The Copy Cat ■ Episode 03
Late 1990s. Ron Jeffries and Kent Beck are estimating user stories in Extreme Programming. They use "Ideal Days": how long would this take if nobody interrupted, no meetings happened, and the laws of thermodynamics briefly paused?
Managers kept asking why an "ideal day" took three real days. Rather persistently.
The solution was elegant in the way that avoidance often is: stop calling them days. Call them "points." Nobody asks awkward questions about a "point." What is a point? It is a point. How long is a point? It is not time. It is relative size. Points compared to other points. A 5-point story is roughly twice a 3-point story. No hours. No calendars. Just sorting.
Ron Jeffries, 2019: "I may have invented story points, and if I did, I'm sorry now."
The Original
Story points, in their original form, were relative sizes. Not measurements. Not commitments. Certainly not deadlines. The idea was disarmingly simple: compare stories to each other. "This one feels roughly twice as big as that one." The precision was deliberate imprecision. "About the same size" was sufficient. The unit was meaningless by design, because any unit with meaning would be converted into time, and time would be converted into a commitment, and a commitment would be converted into a deadline, and a deadline would be missed, and a meeting would be called.
Sorting. Not measuring. Quite sensible, really.
The Copy
By the mid-2000s, the industry had discovered velocity: sum the points completed per sprint. Plot a graph. Show it to management. The unit that was not time had become time. Marvellous.
The context that got lost:
Original: points compared stories within a single team. Copy: points compare teams across the organisation.
Original: velocity was a private planning tool for the team. Copy: velocity is a KPI reported to stakeholders quarterly.
Original: "about the same size" was sufficient precision. Copy: 45-minute debates whether something is a 3 or a 5. A terribly productive use of six engineers.
The Inflation
A team's velocity rises from 30 to 50 over six months. Management celebrates. The team has changed nothing except how they estimate. What was a 3 in January is a 5 in July. Same task. Same effort. Higher number. Everybody claps.
The system sustains itself because honesty would be more expensive than the fiction. Management gets rising graphs. The team gets left alone. The Scrum Master gets a purpose. Nobody will peck out the other's eye when all benefit from keeping it shut.
The Five-Year Plan
There is a historical precedent. The German Democratic Republic had five-year plans. Every factory exceeded its targets. Every quarter, the numbers improved. The economy collapsed anyway. The numbers were not measurements. They were performances.

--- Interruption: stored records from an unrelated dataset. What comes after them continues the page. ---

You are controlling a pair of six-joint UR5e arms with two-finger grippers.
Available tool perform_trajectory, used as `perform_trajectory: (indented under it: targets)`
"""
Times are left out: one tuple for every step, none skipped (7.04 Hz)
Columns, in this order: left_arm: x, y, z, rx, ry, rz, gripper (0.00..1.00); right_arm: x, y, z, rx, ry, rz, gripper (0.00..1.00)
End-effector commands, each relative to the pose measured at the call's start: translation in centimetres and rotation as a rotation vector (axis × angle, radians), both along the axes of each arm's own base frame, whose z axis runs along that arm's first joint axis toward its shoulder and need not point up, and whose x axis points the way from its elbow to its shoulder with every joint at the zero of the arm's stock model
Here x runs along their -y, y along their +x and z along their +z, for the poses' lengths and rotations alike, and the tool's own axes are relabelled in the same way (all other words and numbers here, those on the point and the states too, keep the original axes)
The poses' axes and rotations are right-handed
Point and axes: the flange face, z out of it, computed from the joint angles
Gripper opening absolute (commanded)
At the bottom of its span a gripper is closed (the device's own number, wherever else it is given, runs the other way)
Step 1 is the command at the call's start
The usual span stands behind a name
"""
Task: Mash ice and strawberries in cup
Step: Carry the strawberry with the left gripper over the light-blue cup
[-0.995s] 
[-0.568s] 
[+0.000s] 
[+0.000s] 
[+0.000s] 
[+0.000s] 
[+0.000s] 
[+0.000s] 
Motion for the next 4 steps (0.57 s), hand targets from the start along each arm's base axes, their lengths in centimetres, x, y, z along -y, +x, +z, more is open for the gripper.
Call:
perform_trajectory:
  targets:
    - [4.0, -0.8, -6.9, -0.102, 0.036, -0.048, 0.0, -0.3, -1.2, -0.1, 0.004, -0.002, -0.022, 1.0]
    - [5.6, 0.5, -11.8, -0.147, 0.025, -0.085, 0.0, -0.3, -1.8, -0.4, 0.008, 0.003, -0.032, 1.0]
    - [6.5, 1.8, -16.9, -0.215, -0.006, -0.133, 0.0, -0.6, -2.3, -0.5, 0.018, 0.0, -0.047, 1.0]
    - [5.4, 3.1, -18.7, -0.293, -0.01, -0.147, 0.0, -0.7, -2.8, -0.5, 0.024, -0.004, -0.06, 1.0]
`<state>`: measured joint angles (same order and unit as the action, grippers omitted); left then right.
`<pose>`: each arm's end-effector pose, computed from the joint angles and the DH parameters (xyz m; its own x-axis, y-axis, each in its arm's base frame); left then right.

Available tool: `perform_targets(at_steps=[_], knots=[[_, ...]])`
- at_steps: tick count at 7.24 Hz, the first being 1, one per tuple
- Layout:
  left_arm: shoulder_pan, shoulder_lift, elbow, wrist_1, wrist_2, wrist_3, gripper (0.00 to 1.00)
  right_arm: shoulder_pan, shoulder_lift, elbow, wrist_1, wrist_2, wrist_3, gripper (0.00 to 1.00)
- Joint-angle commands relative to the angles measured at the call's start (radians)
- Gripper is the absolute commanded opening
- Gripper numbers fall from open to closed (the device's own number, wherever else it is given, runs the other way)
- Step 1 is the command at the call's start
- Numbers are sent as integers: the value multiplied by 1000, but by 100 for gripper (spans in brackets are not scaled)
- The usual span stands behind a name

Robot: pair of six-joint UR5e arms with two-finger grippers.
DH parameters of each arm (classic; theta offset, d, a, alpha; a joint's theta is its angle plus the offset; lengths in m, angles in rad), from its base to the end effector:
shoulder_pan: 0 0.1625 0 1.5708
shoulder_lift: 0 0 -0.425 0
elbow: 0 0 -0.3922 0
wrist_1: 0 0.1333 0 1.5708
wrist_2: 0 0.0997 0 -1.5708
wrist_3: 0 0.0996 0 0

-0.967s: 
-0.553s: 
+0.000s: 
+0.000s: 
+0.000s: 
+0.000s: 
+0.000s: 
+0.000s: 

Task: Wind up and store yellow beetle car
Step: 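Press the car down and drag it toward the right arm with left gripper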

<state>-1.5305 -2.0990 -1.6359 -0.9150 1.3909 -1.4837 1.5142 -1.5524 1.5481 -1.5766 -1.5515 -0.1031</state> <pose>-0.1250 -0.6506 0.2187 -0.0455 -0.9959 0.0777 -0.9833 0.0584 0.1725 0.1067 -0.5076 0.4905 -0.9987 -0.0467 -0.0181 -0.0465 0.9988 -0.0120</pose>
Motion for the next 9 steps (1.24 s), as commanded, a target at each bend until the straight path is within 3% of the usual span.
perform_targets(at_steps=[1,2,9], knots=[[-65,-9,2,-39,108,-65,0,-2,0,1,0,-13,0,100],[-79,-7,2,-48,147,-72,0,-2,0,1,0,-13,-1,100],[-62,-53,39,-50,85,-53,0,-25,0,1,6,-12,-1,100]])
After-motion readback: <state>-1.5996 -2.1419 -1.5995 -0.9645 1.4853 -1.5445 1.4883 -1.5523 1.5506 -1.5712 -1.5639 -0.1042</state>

Story points are the five-year plan of software development. Everyone knows the numbers are performative. Everyone reports them. Nobody asks whether the software shipped faster. The ritual sustains itself because the alternative, admitting that estimation at this granularity is guesswork, would render a great deal of expensive ceremony unnecessary. And ceremony employs people.
The Alternative That Already Works
Ron Jeffries now suggests simply counting stories. No points. No poker. No theatre. How many items did the team deliver last sprint? Forecast from the historical rate. This is the #NoEstimates position (Woody Zuill, Vasco Duarte, 2012): throughput-based forecasting. Count items delivered. Plot the rate. Project forward. Equivalent predictability. A fraction of the ceremony.
The objection, inevitably, is that stories vary in size. They do. But over a sufficiently large sample, the variance averages out. The same statistical principle that makes velocity "work" makes throughput work, without the 45-minute debates and without the inflation incentive.
Rather less entertaining at standup. But rather more honest.
A unit invented to avoid gaming became the most gamed metric in software. The inventor apologised. The industry carried on. One almost admires the irony.